Would you return, word for word, the lines of the data below from the line with "<point>180,101</point>" through the line with "<point>406,177</point>", and no others?

→ **Input data**:
----------

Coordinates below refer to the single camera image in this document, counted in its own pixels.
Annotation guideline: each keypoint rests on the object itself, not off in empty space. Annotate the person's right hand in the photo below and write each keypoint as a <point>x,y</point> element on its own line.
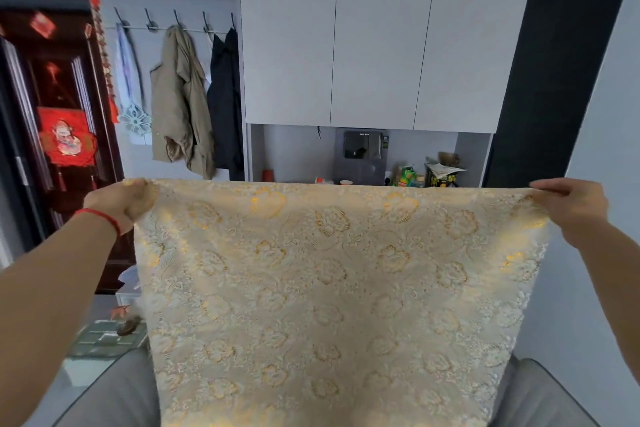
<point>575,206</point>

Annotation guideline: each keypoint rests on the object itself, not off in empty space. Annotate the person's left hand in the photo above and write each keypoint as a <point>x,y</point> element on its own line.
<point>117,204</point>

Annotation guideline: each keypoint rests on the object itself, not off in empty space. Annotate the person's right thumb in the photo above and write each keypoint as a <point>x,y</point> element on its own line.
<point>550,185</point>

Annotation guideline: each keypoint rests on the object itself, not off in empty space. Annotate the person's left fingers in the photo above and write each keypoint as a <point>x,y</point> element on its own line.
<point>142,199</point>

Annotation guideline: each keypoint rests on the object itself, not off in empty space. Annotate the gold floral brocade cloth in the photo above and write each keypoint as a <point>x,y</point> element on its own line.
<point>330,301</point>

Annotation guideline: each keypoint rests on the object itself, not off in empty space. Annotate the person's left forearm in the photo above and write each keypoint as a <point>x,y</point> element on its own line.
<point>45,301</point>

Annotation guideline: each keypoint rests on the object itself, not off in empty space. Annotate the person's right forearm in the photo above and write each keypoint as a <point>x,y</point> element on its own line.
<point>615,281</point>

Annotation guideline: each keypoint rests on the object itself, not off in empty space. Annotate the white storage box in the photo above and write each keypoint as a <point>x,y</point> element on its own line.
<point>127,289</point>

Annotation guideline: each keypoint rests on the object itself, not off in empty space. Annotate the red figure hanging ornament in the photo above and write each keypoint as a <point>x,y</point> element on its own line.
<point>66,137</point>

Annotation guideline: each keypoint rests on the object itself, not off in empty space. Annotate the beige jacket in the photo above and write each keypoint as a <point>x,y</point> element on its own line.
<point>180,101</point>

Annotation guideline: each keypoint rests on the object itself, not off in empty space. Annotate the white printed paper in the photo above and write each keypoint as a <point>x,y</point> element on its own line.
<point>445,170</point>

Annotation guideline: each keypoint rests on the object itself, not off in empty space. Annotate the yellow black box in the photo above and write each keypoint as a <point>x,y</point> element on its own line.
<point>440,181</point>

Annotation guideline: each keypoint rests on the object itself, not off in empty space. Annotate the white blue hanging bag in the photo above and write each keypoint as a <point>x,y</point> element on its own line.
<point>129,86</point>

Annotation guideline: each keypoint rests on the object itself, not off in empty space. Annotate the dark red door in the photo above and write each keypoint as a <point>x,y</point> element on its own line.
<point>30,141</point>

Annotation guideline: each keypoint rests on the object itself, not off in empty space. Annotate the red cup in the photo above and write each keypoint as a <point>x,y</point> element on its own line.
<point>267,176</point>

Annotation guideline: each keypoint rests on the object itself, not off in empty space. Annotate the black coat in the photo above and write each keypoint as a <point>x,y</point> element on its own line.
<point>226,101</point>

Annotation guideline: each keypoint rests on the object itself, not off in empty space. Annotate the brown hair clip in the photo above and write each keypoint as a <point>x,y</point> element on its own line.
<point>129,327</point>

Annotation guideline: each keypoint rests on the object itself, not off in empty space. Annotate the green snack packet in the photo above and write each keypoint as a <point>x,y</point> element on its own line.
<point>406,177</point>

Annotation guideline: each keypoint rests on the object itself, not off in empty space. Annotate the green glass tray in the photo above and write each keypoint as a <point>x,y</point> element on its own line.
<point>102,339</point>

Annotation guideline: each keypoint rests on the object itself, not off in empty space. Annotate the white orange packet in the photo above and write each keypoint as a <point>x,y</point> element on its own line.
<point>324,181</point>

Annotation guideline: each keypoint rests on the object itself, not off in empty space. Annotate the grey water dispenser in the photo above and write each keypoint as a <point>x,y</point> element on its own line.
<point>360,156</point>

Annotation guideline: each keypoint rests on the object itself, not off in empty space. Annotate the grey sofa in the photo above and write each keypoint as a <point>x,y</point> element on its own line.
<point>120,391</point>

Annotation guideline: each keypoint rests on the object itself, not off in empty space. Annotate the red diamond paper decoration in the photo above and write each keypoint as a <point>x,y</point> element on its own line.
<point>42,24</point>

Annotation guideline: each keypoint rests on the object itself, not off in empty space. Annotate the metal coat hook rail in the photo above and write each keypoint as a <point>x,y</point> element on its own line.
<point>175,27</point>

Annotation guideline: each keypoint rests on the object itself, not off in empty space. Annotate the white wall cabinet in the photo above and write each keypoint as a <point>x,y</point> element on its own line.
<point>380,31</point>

----------

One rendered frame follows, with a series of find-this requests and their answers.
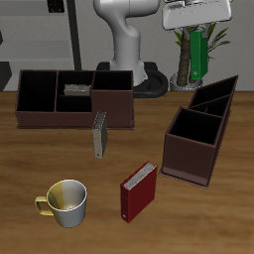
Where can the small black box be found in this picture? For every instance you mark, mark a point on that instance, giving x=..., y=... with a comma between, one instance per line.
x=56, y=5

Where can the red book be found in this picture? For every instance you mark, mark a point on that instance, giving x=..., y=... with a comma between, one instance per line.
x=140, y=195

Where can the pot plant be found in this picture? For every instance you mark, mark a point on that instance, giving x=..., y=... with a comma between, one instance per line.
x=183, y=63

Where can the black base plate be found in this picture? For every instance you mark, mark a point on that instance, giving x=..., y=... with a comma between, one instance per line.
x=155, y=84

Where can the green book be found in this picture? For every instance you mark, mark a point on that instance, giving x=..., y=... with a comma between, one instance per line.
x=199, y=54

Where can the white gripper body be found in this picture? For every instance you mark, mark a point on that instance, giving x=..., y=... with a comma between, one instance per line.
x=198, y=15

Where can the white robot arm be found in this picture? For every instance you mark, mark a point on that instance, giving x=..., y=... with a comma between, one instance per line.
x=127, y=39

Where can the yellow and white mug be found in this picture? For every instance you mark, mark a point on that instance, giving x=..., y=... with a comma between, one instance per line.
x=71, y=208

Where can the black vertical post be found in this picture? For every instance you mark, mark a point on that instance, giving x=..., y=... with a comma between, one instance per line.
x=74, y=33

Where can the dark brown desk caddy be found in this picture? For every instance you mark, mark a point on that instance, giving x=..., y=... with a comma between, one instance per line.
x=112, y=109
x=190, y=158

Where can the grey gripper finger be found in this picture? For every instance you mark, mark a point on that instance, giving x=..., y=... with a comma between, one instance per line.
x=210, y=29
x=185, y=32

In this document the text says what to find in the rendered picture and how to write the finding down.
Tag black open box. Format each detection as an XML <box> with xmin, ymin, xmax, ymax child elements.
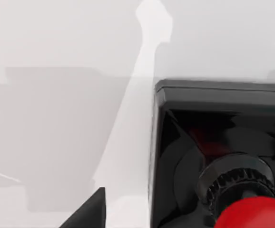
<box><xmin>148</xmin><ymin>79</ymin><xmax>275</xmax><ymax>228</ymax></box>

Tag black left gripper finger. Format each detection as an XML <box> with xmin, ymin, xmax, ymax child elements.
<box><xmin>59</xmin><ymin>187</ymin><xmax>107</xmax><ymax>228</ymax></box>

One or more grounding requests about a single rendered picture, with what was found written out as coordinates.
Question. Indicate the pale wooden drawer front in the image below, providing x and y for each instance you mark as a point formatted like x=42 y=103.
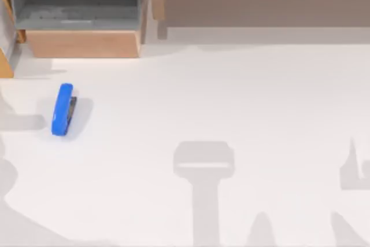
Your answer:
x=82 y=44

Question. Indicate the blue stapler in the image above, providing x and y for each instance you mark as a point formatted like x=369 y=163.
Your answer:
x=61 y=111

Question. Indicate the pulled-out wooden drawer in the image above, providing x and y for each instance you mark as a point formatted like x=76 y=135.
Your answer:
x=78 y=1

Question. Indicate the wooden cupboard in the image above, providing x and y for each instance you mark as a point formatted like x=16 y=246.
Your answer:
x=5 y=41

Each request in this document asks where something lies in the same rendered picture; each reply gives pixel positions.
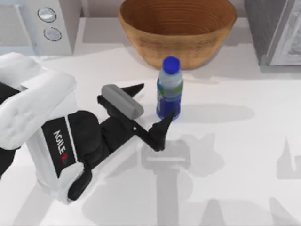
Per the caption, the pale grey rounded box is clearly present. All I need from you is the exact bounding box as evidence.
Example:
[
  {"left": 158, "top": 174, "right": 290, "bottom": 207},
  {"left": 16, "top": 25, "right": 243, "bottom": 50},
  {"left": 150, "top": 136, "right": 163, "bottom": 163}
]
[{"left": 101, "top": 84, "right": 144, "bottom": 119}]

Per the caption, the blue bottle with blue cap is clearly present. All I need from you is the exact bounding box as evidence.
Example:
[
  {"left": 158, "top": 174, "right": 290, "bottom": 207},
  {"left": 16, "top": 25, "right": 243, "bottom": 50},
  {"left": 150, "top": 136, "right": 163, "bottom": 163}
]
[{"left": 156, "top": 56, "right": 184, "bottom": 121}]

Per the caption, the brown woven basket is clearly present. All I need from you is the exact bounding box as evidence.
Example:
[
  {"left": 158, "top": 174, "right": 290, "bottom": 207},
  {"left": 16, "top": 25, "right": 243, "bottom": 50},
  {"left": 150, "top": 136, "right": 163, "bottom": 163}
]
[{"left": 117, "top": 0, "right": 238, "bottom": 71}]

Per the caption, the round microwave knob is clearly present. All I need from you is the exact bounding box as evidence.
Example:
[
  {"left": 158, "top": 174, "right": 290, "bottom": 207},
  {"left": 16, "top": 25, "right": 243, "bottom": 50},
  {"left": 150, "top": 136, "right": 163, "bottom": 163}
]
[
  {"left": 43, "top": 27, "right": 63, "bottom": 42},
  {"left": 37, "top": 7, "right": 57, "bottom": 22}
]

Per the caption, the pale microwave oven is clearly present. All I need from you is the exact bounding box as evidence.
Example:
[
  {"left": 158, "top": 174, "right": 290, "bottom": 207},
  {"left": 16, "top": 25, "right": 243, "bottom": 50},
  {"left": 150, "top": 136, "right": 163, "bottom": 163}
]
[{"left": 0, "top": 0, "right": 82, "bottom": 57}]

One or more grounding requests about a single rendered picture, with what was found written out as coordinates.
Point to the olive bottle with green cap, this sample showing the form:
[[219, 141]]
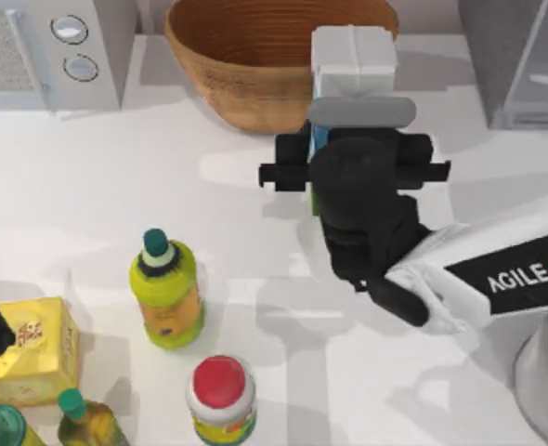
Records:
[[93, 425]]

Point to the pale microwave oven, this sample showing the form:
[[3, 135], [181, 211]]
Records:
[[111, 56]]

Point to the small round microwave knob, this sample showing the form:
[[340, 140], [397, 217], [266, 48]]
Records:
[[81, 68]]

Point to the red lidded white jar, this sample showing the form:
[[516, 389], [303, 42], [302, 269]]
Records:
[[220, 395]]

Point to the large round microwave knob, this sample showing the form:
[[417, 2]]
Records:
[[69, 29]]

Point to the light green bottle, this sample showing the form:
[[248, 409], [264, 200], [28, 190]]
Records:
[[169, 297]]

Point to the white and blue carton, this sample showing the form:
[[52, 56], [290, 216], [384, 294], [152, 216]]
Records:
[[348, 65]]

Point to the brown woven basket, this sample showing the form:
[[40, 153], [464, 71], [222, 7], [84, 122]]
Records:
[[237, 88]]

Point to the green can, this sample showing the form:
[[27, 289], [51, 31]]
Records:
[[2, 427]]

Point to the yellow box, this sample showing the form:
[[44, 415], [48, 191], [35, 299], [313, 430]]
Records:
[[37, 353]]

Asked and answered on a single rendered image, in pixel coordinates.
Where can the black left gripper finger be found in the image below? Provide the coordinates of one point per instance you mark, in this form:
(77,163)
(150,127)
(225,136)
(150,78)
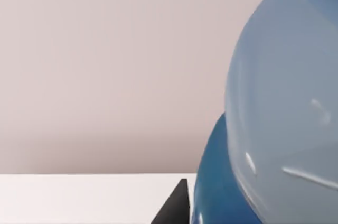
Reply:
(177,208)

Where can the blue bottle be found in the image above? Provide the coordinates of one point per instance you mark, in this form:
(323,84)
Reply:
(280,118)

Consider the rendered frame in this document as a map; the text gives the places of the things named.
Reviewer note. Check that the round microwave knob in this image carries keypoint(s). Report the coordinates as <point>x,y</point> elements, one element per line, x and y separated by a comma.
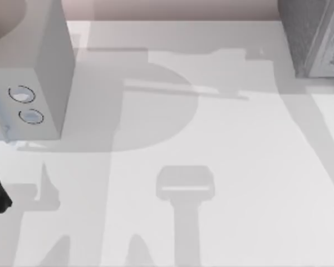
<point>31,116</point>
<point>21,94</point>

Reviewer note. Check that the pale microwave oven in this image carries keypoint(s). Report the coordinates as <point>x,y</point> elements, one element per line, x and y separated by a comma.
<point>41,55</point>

----------

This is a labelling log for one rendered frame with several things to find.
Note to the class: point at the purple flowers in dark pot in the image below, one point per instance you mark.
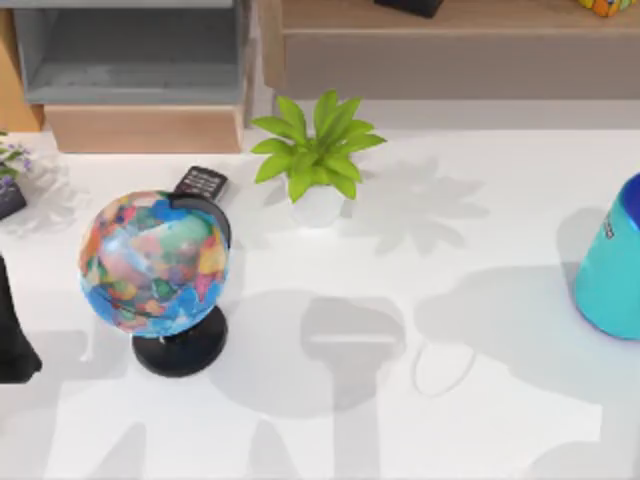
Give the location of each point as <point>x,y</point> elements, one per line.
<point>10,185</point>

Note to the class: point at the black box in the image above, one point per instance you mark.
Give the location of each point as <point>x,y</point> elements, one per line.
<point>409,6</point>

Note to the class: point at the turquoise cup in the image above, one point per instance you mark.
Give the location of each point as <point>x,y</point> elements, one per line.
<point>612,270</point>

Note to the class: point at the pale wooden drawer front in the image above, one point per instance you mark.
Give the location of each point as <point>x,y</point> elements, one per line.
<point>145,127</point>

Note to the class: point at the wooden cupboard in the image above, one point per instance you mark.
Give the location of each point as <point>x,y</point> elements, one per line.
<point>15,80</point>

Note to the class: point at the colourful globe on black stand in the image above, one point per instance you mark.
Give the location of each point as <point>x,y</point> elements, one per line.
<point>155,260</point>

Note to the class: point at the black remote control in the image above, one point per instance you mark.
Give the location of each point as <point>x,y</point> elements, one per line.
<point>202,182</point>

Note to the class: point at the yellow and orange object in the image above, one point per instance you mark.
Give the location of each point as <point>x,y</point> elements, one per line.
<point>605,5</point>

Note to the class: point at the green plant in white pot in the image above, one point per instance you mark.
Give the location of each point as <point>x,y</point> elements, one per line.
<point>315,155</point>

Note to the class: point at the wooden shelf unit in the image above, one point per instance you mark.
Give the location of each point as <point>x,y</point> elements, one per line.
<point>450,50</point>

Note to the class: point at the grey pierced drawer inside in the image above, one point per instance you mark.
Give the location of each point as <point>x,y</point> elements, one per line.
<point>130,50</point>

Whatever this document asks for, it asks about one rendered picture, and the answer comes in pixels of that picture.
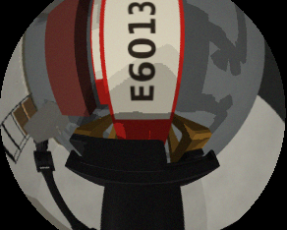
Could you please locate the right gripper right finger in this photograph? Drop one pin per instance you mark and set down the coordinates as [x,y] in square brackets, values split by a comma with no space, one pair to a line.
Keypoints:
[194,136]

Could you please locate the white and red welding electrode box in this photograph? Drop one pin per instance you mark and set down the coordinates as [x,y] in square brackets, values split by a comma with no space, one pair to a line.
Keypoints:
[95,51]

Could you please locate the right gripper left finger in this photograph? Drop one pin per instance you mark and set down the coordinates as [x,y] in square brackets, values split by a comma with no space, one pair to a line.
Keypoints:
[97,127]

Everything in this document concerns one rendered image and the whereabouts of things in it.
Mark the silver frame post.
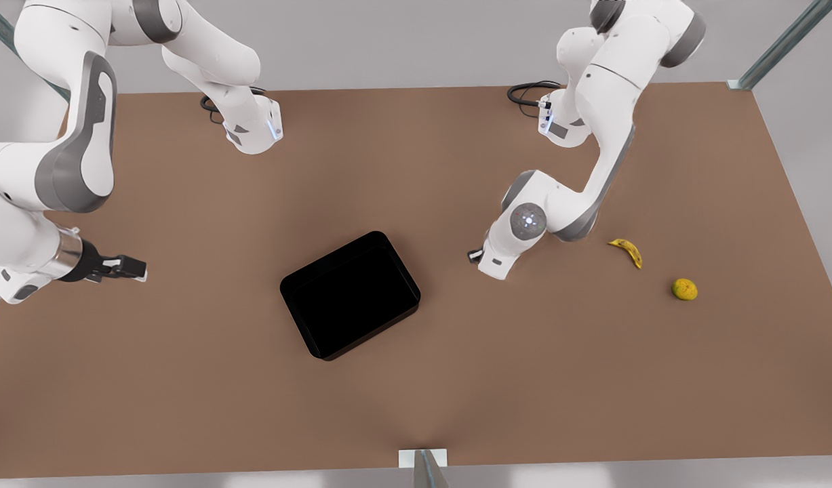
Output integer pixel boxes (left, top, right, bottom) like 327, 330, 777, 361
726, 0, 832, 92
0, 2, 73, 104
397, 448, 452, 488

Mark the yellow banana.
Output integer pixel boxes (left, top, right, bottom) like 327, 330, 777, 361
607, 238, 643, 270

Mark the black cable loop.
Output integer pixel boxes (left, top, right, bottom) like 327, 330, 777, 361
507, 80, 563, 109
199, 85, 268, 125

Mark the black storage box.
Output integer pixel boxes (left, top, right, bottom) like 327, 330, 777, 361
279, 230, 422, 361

----------

→ **Written solution**:
<point>180,101</point>

Annotation guideline: each keypoint rests on the object itself, not off in empty space. Annotate the white printed paper in the photo above and write each keypoint as a <point>x,y</point> element on its own line.
<point>445,170</point>

Annotation guideline: each keypoint rests on the object itself, not off in empty space. Annotate the yellow black box in the photo above and write each keypoint as a <point>x,y</point> element on its own line.
<point>440,181</point>

Annotation guideline: each keypoint rests on the object itself, not off in empty space. Annotate the white blue hanging bag in the photo above and write each keypoint as a <point>x,y</point> element on its own line.
<point>129,86</point>

Annotation guideline: each keypoint rests on the object itself, not off in empty space. Annotate the dark red door in the photo above and write each keypoint as a <point>x,y</point> element on its own line.
<point>30,141</point>

Annotation guideline: each keypoint rests on the object itself, not off in empty space. Annotate the red cup in the photo above and write each keypoint as a <point>x,y</point> element on its own line.
<point>267,176</point>

Annotation guideline: each keypoint rests on the object itself, not off in empty space. Annotate the black coat in the photo above and write each keypoint as a <point>x,y</point> element on its own line.
<point>226,101</point>

Annotation guideline: each keypoint rests on the object itself, not off in empty space. Annotate the brown hair clip in the photo above and write each keypoint as a <point>x,y</point> element on its own line.
<point>129,327</point>

Annotation guideline: each keypoint rests on the object itself, not off in empty space. Annotate the green snack packet in the photo above and write each keypoint as a <point>x,y</point> element on its own line.
<point>406,177</point>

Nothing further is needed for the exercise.